D.S. : Et il y a de quoi lui donner raison quand on voit le nombre de complications avec les traitements chirurgicaux qui ont été rapportés lors d'une table ronde récente de la SOFCOT. Bèzes avait beaucoup utilisé à Dakar le plâtre pendant que l'on appelait le plâtre de Dakar. Lorsqu'il était à l'hôpital sud il a surtout développé l'ostéosynthèse par plaque vissée des fractures de la diaphyse humérale tout en conservant certaines indications au plâtre pendant. C'est un plâtre genre brachio-palmaire, qui s'arrête au niveau du foyer de fracture et qui comporte un anneau au niveau du poignet dans lequel on passe un jersey qui est mis autour du cou pour suspendre le plâtre. Dans certains cas, rien que le poids du plâtre suffit à réaliser la réduction de la fracture. De temps en temps, on rajoute un poids de 500 gr au niveau du coude pour tirer. On peut régler l'alignement de la fracture en allongeant ou en raccourcissant le jersey qui suspend le plâtre ou en mettant un coussin entre le plâtre et le thorax. On obtenait ainsi plus de 85 % de consolidation des fractures. Actuellement, je l'utilise dans les grandes fractures qui intéressent l'humérus de haut en bas, car je ne veux pas mettre une plaque sur 30 cm ! Je crois que c'est un des meilleurs traitements orthopédiques.
M.O. : Cela consolide en combien de temps ?
D.S. : En général il faut compter un mois et demi. Souvent à un mois et demi on retire le plâtre et on place un bracelet de type Sarmiento. En Afrique Bèzes obtenait des consolidations extrêmement rapides. Quand je vois aujourd'hui l'évolution de certaines synthèses, je me dis qu'on obtiendrait sûrement mieux en revenant au traitement orthopédique. C'est un peu dommage que cette tradition du traitement orthopédique soit complètement oubliée. Il n'y a rien qui m'horripile plus que de voir en consultation quelqu'un qui rentre de vacances et qui pour une fracture non déplacée s'est retrouvé avec trois broches ou avec un matériel qui n'était absolument pas justifié. Comme, par exemple, une fracture de la malléole externe non déplacée qui se retrouve avec un clou centro-médullaire dans la malléole externe !
M.O. : Avez-vous l'impression d'un nivellement des indications ?

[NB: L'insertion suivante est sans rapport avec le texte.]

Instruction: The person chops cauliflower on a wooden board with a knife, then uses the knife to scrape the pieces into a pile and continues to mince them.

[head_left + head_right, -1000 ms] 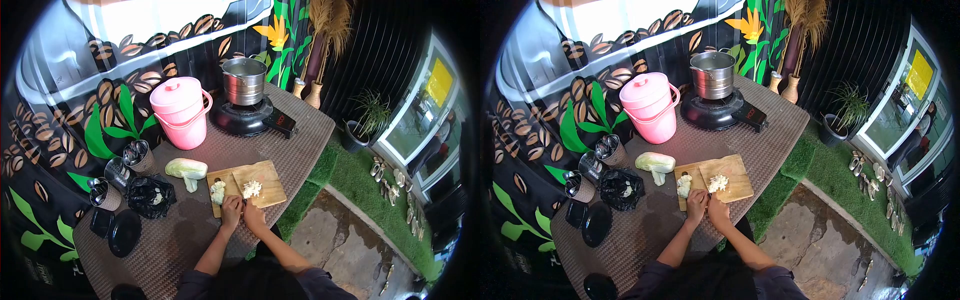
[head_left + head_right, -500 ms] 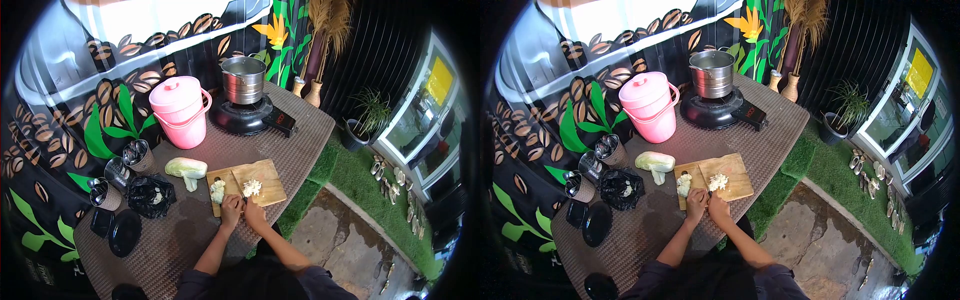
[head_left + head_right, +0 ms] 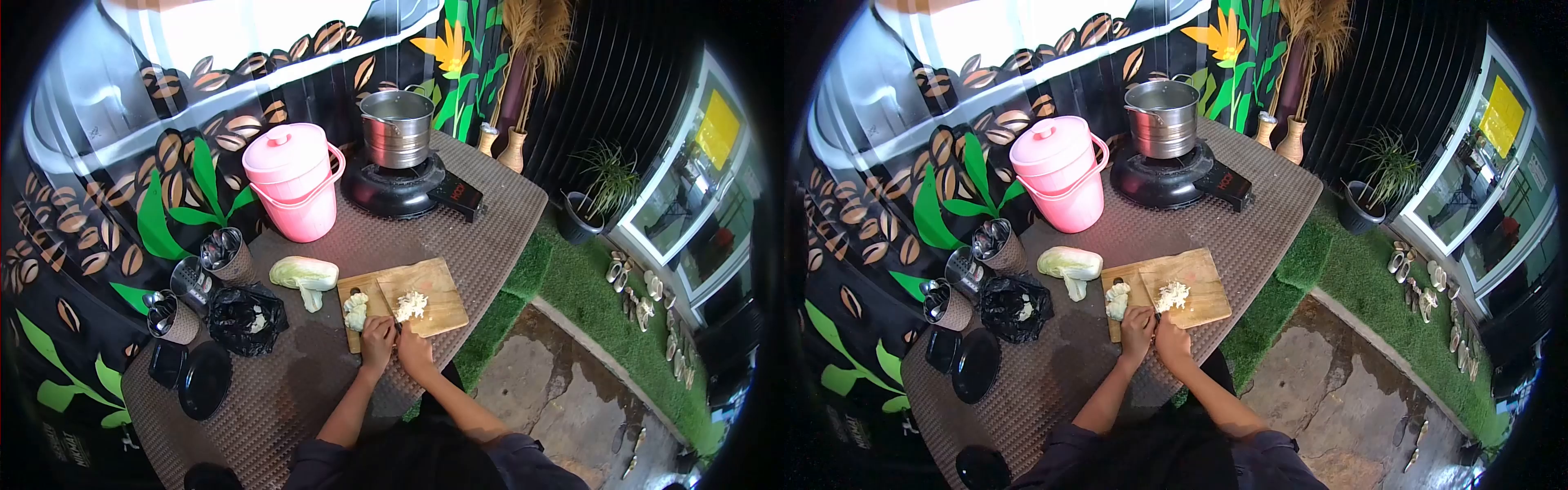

D.S. : On n'évolue pas toujours bien. L'ostéosynthèse par plaque vissée faite par Bèzes dans un bloc où il avait une instrumentiste et deux aides opératoires dans des conditions techniques optimales, c'est hélas le bon vieux temps ! Aujourd'hui dans un gros service hospitalier, la fracture qui arrive à deux heures du matin n'est pas faisable immédiatement. Il faut déployer des trésors de persuasion pour la caser dans le programme opératoire le lendemain, avec une panseuse qui travaille dans un bloc commun et qui ne connaît pas grand chose au matériel nécessaire, avec une absence d'aide opératoire ou parfois un étudiant en médecine compatissant. Il est évident que faire de la traumato dans ces conditions cela pousse à vouloir standardiser les indications. On se dit : j'installe sur table orthopédique et je mets un clou et comme cela je n'ai pas besoin d'aide. Et à la limite je prends moins de risque infectieux. Mais là où cette sorte de pensée unique devient dangereuse, c'est que fracture de jambe implique pose de clou. C'est-à-dire qu'on n'imagine plus qu'on puisse avoir un traitement alternatif. Jusqu'où faut-il accepter ces mauvaises conditions d'exercice ? On a tendance à vouloir mettre tout
le monde dans des blocs
communs pour faire soi-disant des économies, mais je ne suis pas du tout convaincu que ce soit judicieux. Il semble qu'aujourd'hui la fracture qui donne le plus de procès aux Etats-Unis, c'est la fracture de jambe. C'est la fracture qui donne le plus de complications et de procès. Il y a quand même de quoi se poser des questions sur l'évolution de notre pratique chirurgicale. J'ai la chance aujourd'hui d'avoir les mêmes conditions d'exercice que le Pr Bézes et l'on peut dans mon bloc opératoire, avec les mêmes infirmières, spécialisées en orthopédie-traumatologie, faire de l'orthopédie le matin jusqu'à 13-14h et de la traumato l'après midi jusqu'à 21h, si bien que nos indications sont variées et à chaque type de fracture correspond une indication sans que l'on jette l'anathème sur le clou centro-médullaire ou la plaque vissée.